The European Commission is working on guidelines under the EU Foreign Subsidies Regulation (FSR), which it must publish by January 2026, on the standards to determine whether non-EU subsidies are likely to distort the EU internal market, on how it will determine whether possible benefits of such subsidies outweigh the expected harms (the so-called “balancing test”), and on how the European Commission should apply its power to require notifications in relation to concentrations or public tenders that do not meet the FSR’s mandatory notification thresholds (a so-called “call-in power”).
The call for evidence
The European Commission published a general “call for evidence” from any interested parties on the proposed guidelines in March 2025, while reaching out proactively to solicit views from key stakeholders using a “targeted consultation.”
In the targeted consultation, the European Commission requests specific input on (among other things) criteria and indicators for:
- determining whether “a foreign subsidy is liable to improve the competitive position of an undertaking in the internal market,”
- whether “that foreign subsidy actually or potentially negatively affects competition in the internal market,”
- how to assess the possibility that the foreign subsidy could potentially be used in the internal market or could potentially improve the undertaking’s activity in the internal market (e.g., level playing field, consumer welfare, the competitive position of competitors, the competitive process or other elements).
In relation to the balancing test, the European Commission sought input on which positive effects are relevant and how they should be measured. The European Commission also sought views on characteristics of the companies involved (e.g. financial structure, business plan, sector, etc.) and relevant markets that may be relevant to the balancing test.
The EC's call-in powers
Regarding the European Commission’s call-in powers, the FSR empowers the European Commission to require notification of sub-threshold transactions without relying on Member State authorities to refer such transactions to the European Commission (as in the EU Merger Regulation). The European Commission is understood to have considered requiring notification of several sub-threshold transactions under the FSR but so far has not done so.

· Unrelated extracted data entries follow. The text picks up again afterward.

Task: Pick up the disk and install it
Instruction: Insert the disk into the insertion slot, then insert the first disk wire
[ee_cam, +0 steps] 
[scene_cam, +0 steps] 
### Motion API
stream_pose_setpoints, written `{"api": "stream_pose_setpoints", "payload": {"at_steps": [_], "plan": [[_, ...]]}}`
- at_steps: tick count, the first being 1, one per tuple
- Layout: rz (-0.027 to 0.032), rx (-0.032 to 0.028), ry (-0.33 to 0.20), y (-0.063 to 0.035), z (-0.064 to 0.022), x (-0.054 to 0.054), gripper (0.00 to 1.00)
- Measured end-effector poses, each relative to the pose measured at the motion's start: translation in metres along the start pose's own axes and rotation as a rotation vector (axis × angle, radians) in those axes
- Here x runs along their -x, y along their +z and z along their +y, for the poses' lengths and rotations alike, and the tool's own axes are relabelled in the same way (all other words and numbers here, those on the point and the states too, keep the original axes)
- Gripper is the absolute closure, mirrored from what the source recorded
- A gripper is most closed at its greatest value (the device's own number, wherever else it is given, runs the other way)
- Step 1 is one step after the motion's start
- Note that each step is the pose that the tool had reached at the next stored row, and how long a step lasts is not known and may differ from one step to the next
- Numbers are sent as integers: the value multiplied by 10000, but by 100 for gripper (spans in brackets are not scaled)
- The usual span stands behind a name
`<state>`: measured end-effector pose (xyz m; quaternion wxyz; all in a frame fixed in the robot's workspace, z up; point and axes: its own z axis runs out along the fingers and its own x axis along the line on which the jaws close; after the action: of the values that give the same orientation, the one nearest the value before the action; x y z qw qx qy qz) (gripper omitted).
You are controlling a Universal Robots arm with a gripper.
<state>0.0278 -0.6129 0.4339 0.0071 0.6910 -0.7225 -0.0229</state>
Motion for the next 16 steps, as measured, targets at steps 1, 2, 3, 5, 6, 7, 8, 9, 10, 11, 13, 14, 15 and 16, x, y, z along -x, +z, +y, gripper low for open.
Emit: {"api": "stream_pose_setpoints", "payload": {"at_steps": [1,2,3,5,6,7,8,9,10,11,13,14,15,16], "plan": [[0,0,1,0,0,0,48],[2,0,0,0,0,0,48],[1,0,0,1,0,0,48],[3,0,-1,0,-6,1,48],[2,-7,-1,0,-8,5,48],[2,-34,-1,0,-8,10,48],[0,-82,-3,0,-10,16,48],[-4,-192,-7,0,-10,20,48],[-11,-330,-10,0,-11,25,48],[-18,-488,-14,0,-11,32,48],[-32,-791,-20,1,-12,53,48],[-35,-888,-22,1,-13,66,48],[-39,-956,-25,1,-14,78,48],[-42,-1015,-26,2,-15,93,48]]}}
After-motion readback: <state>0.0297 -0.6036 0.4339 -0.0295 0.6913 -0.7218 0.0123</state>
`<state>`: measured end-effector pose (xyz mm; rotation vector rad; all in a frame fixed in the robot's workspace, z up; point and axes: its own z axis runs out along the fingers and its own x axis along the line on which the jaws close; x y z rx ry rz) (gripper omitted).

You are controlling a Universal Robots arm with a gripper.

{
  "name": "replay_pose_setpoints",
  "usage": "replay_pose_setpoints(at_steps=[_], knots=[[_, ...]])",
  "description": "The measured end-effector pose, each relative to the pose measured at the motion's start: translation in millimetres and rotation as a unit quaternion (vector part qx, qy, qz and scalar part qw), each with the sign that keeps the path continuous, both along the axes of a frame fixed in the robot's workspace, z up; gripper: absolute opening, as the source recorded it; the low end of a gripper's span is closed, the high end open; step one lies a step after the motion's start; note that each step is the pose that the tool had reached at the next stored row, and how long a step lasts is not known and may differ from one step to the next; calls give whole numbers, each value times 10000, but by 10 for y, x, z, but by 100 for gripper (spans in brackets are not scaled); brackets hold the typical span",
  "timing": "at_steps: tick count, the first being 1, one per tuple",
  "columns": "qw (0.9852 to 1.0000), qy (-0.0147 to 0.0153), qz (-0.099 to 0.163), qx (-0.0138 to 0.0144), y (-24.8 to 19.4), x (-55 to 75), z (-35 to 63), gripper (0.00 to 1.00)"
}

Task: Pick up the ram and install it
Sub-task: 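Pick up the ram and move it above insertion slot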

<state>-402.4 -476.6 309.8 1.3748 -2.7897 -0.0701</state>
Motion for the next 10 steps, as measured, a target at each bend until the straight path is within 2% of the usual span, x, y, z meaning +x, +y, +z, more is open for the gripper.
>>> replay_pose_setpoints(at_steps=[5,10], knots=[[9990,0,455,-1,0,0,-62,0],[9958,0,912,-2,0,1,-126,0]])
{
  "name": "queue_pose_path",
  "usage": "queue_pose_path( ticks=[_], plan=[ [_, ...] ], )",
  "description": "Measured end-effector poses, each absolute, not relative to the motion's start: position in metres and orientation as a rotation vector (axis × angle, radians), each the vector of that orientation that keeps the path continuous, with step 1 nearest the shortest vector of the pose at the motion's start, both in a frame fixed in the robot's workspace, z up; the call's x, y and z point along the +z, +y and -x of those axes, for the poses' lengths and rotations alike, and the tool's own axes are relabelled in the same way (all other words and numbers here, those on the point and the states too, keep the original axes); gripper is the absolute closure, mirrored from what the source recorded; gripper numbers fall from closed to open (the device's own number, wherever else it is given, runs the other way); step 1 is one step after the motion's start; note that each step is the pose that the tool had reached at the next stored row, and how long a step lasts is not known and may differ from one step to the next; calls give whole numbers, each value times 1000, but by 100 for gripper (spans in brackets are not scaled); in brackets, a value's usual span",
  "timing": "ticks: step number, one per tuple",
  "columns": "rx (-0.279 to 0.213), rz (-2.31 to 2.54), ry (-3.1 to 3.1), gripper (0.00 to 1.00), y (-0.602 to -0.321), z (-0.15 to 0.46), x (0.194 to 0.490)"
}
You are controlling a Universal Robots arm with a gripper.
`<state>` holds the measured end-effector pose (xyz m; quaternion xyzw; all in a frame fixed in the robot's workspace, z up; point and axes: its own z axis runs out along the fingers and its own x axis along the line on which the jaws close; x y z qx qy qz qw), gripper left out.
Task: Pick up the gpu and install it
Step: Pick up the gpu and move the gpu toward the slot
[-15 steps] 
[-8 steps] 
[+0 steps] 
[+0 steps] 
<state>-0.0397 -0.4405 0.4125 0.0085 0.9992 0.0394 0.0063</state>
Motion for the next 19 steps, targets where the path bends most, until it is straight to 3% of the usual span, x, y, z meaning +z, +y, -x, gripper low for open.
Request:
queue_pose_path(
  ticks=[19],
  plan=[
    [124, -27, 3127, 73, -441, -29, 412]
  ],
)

Additionally, the European Commission sought input on factors considered relevant for the exercise of this power – such as particular sectors or types of tender procedure – as well as examples of concentrations or tenders where the European Commission should have required notification.
Other requests for input
More generally, the European Commission sought input on potential improvements in the FSR’s guiding principles, procedures, and structure to enhance the FSR’s predictability and transparency, while minimizing the administrative burden for companies. For example, the European Commission wants to introduce a simplified procedure under the FSR similar to that applied under the EU Merger Regulation but is unsure what criteria would be appropriate.
The European Commission is also open to granting waivers from burdensome information requirements in its notification forms or potentially excluding from the information obligations activities of large groups unrelated to the notified transaction or tender to reduce the scope of information it needs to review.
How will companies be affected?
Because companies need to start collecting information for FSR notifications well ahead of notifiable transactions or tenders, however, the benefit of such measures for companies caught by the FSR may be limited. A better approach would be to clarify and expand exemptions from the requirement to provide information in notification forms, such as the current exemption for public contracts entered into in the ordinary course and on market terms.
The stakeholders targeted by the European Commission include a wide variety of industry and professional organizations such as the American Chamber of Commerce, Business Europe, the European Roundtable, and the International Chamber of Commerce.
Companies concerned by the administrative burden and cost of FSR compliance should consider working with organizations in their industries to ensure that their views are heard to obtain the greatest possible improvements via the forthcoming guidelines and potential amendments to the notification forms or even the FSR itself.